What’s more rational: To believe a creator of the Creator has always existed or that the Creator without a creator has always existed? I find it hard to understand how anyone can say there is no creator of the Creator (which would have to always have existed, an eternal Being) but believe the Creator has always existed. You can’t say “Well I don’t believe the Creator has always existed (in one form or another)”. Something cannot come from nothing.

My belief is that everything is connected. That interconnectedness, to me, is God. Having that realization has become my faith. My faith has naturally outgrown the notion of religion because, religion inherently shuns interconnectedness.

It also shuns any belief that does not include willful attention to human supplication. Religionists cannot stand a dispassionate universe; they want to be the center of attention, with the power to change the will of god.

And who created the place for him/it to be?

Existance doesn’t have to be “A” being Just being.

There is also a lot of the Bible that should have been fulfilled, that wasn’t and won’t be ,because the time has already past when it should have!

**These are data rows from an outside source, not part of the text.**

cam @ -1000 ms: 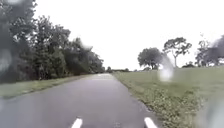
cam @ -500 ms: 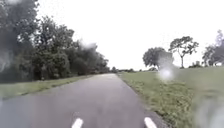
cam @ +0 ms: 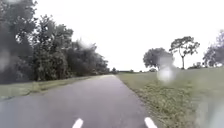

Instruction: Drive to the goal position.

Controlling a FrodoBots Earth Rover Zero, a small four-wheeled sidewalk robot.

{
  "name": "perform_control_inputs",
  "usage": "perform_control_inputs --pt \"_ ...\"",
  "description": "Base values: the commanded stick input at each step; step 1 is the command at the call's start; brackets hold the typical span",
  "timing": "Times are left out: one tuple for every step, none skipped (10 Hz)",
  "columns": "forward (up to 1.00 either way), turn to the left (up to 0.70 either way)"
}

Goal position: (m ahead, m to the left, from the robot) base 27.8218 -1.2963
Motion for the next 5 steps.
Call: perform_control_inputs --pt "0.85 0.00" --pt "0.85 0.00" --pt "0.85 0.00" --pt "0.85 0.00" --pt "0.85 0.00"
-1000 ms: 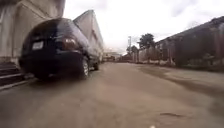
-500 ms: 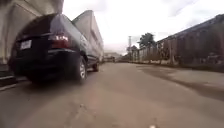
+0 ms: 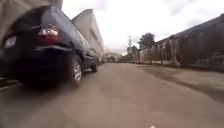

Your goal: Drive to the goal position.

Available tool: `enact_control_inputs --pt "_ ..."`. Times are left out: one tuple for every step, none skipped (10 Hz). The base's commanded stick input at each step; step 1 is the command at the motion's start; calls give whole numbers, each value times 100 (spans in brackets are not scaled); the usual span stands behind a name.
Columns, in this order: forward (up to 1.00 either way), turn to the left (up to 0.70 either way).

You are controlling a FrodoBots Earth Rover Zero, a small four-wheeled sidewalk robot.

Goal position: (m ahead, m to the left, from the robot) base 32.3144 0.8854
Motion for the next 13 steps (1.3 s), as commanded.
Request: enact_control_inputs --pt "70 0" --pt "70 0" --pt "70 0" --pt "70 0" --pt "70 0" --pt "70 0" --pt "70 0" --pt "70 0" --pt "70 0" --pt "70 0" --pt "70 0" --pt "70 0" --pt "70 0"
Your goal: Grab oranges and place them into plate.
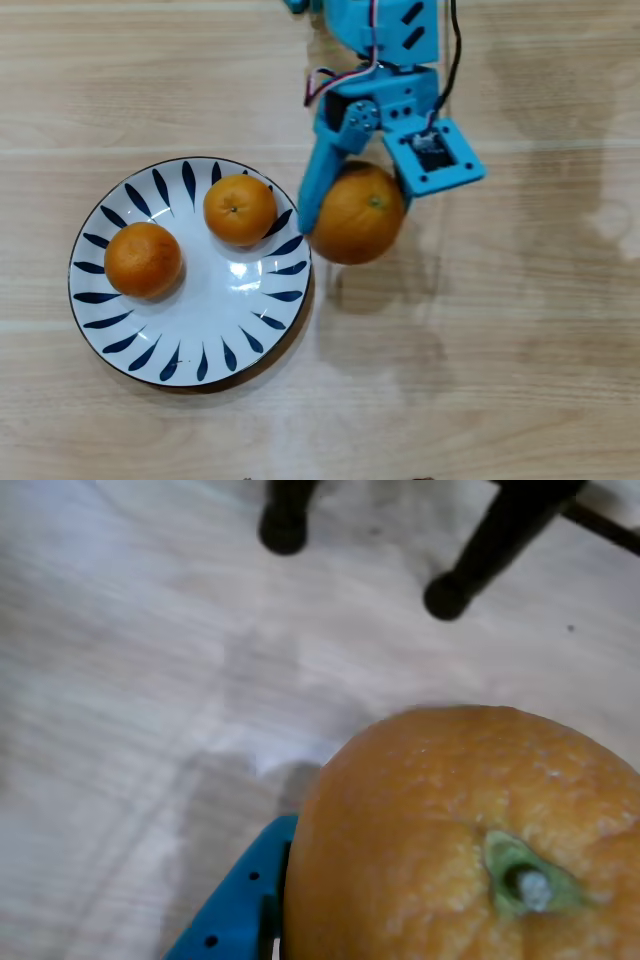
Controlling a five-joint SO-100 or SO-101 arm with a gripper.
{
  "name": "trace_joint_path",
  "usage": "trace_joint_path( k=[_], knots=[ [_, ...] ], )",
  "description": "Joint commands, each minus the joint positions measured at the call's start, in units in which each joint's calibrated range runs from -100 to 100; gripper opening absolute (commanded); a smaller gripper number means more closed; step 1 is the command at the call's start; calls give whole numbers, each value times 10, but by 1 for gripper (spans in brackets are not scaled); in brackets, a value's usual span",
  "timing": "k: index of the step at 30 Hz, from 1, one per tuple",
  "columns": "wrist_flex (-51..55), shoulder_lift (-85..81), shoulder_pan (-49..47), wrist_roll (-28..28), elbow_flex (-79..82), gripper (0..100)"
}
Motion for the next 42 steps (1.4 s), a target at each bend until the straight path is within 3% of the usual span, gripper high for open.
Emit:
trace_joint_path(
  k=[1, 17, 24, 27, 31, 37, 42],
  knots=[
    [-45, -38, 88, 4, -13, 26],
    [-255, 134, 140, -18, -16, 27],
    [-257, 140, 144, -19, -16, 28],
    [-251, 137, 143, -19, -16, 45],
    [-250, 137, 141, -19, -16, 54],
    [-221, 92, 129, -32, -3, 54],
    [-123, 14, 118, 13, -2, 50]
  ],
)
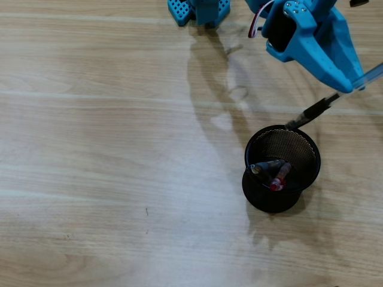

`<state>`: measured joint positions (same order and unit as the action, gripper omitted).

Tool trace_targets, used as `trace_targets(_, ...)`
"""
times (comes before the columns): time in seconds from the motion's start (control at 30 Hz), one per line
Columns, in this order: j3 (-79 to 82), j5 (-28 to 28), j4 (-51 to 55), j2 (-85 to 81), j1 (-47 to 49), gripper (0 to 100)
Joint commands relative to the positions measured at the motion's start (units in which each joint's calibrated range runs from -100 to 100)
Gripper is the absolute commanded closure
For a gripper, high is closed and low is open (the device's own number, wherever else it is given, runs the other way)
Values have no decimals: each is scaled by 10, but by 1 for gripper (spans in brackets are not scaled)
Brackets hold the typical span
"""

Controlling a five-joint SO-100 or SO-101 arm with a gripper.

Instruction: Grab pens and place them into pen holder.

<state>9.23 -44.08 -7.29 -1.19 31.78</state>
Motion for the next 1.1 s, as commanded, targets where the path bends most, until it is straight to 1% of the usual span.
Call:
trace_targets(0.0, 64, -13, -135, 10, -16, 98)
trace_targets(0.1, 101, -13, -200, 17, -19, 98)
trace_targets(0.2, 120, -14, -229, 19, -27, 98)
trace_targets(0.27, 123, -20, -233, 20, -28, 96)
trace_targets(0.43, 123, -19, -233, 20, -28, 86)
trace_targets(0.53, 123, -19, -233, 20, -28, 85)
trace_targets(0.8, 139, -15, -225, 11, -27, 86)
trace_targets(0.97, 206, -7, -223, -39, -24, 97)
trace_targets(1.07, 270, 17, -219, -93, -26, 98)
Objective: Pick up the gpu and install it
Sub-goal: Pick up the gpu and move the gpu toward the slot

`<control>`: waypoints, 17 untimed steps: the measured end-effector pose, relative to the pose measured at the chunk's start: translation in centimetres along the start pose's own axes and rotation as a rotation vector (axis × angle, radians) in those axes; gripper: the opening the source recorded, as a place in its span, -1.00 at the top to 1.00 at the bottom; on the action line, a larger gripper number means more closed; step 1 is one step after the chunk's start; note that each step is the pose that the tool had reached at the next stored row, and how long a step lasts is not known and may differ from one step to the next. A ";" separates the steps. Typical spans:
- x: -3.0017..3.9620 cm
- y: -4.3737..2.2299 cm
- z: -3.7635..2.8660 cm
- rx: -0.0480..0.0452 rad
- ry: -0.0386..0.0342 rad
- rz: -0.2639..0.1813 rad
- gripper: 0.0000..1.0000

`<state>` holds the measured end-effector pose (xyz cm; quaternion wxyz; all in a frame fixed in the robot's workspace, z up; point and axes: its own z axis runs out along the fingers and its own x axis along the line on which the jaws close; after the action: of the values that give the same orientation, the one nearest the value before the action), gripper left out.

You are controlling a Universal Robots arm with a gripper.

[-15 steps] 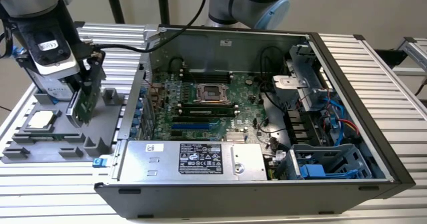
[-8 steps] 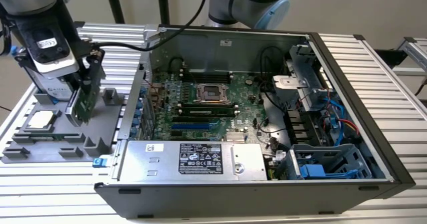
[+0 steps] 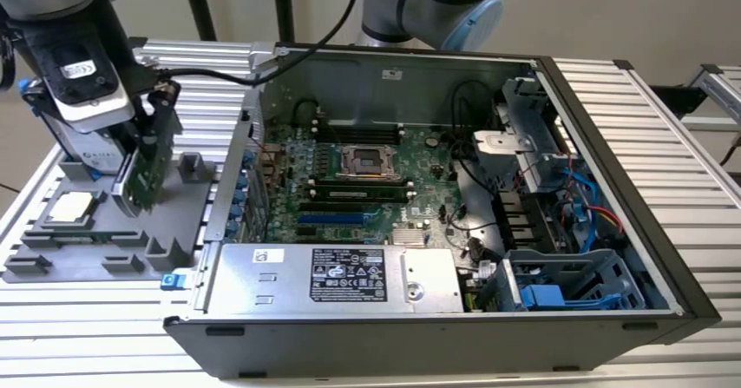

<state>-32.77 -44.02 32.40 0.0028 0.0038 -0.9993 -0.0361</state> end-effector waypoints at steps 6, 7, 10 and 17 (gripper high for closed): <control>0.00 0.02 -0.31 0.0001 0.0001 0.000 1.00; 0.00 0.02 -0.35 0.0000 0.0001 0.000 1.00; 0.00 0.03 -0.46 0.0000 0.0000 0.000 1.00; 0.01 0.06 -0.71 0.0000 0.0000 0.000 1.00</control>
<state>-32.78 -44.01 33.11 0.0029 0.0037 -0.9993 -0.0361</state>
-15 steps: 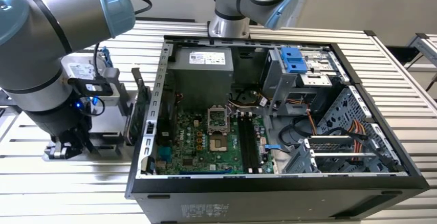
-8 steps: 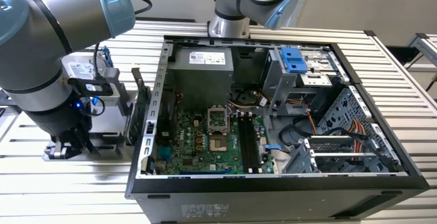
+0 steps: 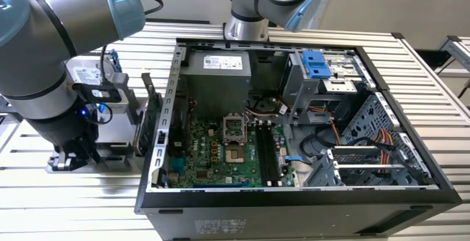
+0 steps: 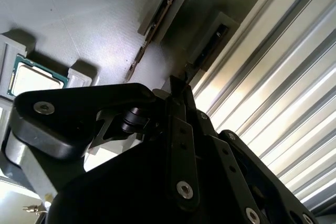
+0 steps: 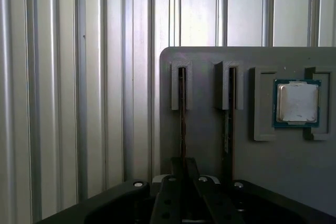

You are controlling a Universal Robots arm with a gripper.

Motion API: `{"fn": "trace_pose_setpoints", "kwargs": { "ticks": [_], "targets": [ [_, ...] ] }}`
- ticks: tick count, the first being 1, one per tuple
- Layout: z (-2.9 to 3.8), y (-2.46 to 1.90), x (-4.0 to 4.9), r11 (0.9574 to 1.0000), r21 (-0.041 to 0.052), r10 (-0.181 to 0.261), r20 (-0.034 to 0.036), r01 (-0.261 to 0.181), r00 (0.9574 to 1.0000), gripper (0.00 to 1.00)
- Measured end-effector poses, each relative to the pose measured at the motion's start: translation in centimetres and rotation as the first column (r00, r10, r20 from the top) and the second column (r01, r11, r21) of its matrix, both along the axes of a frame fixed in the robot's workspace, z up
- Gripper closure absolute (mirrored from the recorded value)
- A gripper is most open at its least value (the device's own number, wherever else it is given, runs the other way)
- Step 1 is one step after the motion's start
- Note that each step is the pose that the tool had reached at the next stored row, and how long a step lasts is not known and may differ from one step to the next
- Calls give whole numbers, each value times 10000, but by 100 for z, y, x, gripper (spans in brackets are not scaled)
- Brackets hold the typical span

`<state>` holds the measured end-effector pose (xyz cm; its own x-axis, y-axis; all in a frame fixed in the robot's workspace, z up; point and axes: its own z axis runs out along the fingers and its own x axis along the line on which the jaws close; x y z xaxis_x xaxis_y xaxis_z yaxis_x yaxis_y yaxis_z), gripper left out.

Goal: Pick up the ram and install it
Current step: 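Pick up the ram and move it above insertion slot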

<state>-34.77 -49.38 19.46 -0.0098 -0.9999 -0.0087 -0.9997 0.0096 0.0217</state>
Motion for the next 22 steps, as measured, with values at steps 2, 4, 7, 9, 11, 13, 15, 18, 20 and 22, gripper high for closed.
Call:
{"fn": "trace_pose_setpoints", "kwargs": {
  "ticks": [2,4,7,9,11,13,15,18,20,22],
  "targets": [
    [34,0,0,10000,1,-1,2,1,10000,100],
    [66,0,0,10000,1,0,2,0,10000,100],
    [115,0,0,10000,0,0,1,0,10000,100],
    [143,0,0,10000,0,0,1,0,10000,100],
    [169,0,0,10000,0,0,1,0,10000,100],
    [195,0,0,10000,1,0,1,0,10000,100],
    [220,0,0,10000,0,0,2,0,10000,100],
    [253,0,0,10000,0,0,0,0,10000,100],
    [275,1,0,10000,0,-1,0,1,10000,100],
    [296,1,0,10000,0,0,1,0,10000,100]
  ]
}}
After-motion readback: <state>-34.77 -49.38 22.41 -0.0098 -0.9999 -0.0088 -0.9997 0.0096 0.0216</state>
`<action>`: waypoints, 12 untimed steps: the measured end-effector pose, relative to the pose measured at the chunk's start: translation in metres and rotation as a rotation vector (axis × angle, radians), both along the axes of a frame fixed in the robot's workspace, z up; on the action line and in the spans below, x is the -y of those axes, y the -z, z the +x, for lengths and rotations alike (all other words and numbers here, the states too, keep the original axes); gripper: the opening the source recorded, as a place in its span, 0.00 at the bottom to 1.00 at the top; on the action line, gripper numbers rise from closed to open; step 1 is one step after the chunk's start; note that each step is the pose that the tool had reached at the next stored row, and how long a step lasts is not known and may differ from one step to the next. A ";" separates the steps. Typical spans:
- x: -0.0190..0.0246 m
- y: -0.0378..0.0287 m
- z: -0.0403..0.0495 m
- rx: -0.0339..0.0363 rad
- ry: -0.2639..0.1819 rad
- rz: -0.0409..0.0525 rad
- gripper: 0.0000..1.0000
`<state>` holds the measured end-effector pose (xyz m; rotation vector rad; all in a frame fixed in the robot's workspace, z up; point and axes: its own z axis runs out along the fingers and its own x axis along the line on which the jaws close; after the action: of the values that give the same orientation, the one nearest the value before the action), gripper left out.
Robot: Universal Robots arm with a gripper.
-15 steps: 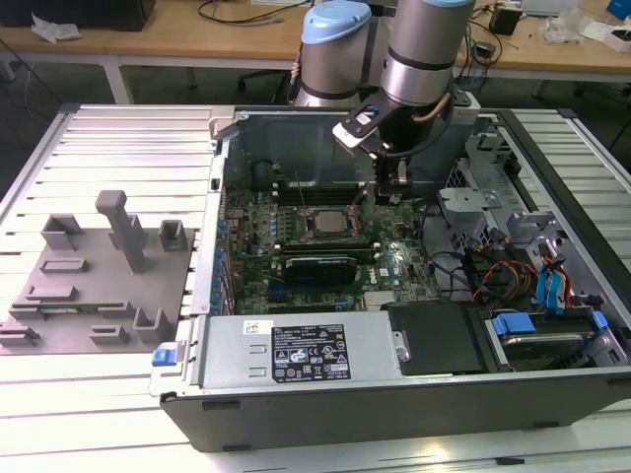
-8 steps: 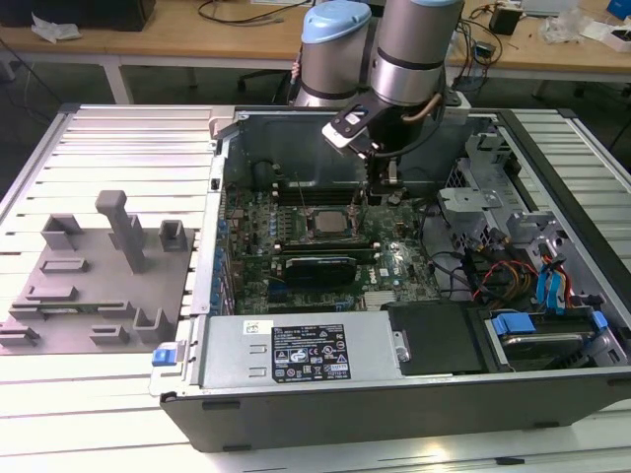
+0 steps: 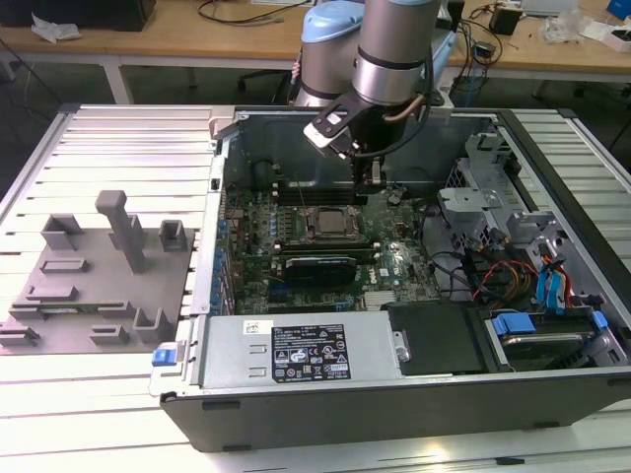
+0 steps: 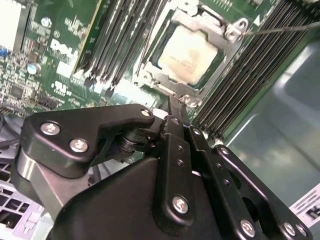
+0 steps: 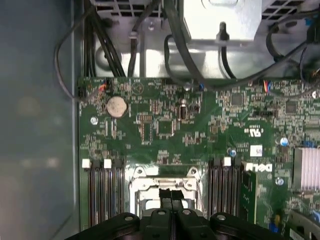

Just people have decided it didn’t mean that, but there are no 2,000 year old people still living now, so what was to happen 2,000 years ago didn’t, and won’t. It is a matter of humans things to be true.!

It does when religion inclides, “our religion is the one God likes best” but not all do.

The Bahai, for example , teach that all religions spring from the same place. Men trying to discover God and the truth.

I agree everything is connected. So if we care for each other, we are ultimately caring for ourselves.

Rational and God / afterlife are, by definition, oxymorons.

You cannot rationalise something that, by its very nature, is irrational.

Yet gay Bahai members are still experiencing the same non acceptance as is found in other religions.
http://www.gaybahai.net/discussion/post/153334

My cite disappeared into the forum, but here is part of what is going on with Bahais:

The Universal House of Justice [Baha’i supreme administrative body]
• Sponsored by: Amanda Respess
The Baha’i Faith, a world religion that espouses many beautiful, forward thinking ideas, also unfortunately overtly condemns homosexuality and teaches that it is a spiritual “handicap.” Gay Baha’is face the loss of their Baha’i administrative rights if they are open and honest about their sexual orientation and lifestyle.

Recently, the Baha’i community of Uganda participated in an interfaith effort to deport an American journalist for covering a LGBTI human rights event called, “Let Us Live in Peace.” The Baha’is of Uganda also advocated the arrest of all LGBTI individuals in Uganda for their “immorality.” Please see the following links for more information:The Universal House of Justice [Baha’i supreme administrative body]
• Sponsored by: Amanda Respess
The Baha’i Faith, a world religion that espouses many beautiful, forward thinking ideas, also unfortunately overtly condemns homosexuality and teaches that it is a spiritual “handicap.” Gay Baha’is face the loss of their Baha’i administrative rights if they are open and honest about their sexual orientation and lifestyle.

Recently, the Baha’i community of Uganda participated in an interfaith effort to deport an American journalist for covering a LGBTI human rights event called, “Let Us Live in Peace.” The Baha’is of Uganda also advocated the arrest of all LGBTI individuals in Uganda for their “immorality.” Please see the following links for more information:

Well actually existence has to be “E”, but we’ll put that aside for the moment.

So a creator can just be “be” but the universe can’t? This is pretty much argument by definition: if something has always existed we’ll call it “the creator”. You could just as easily call it “the universe” and leave out all the implications the word creator implies.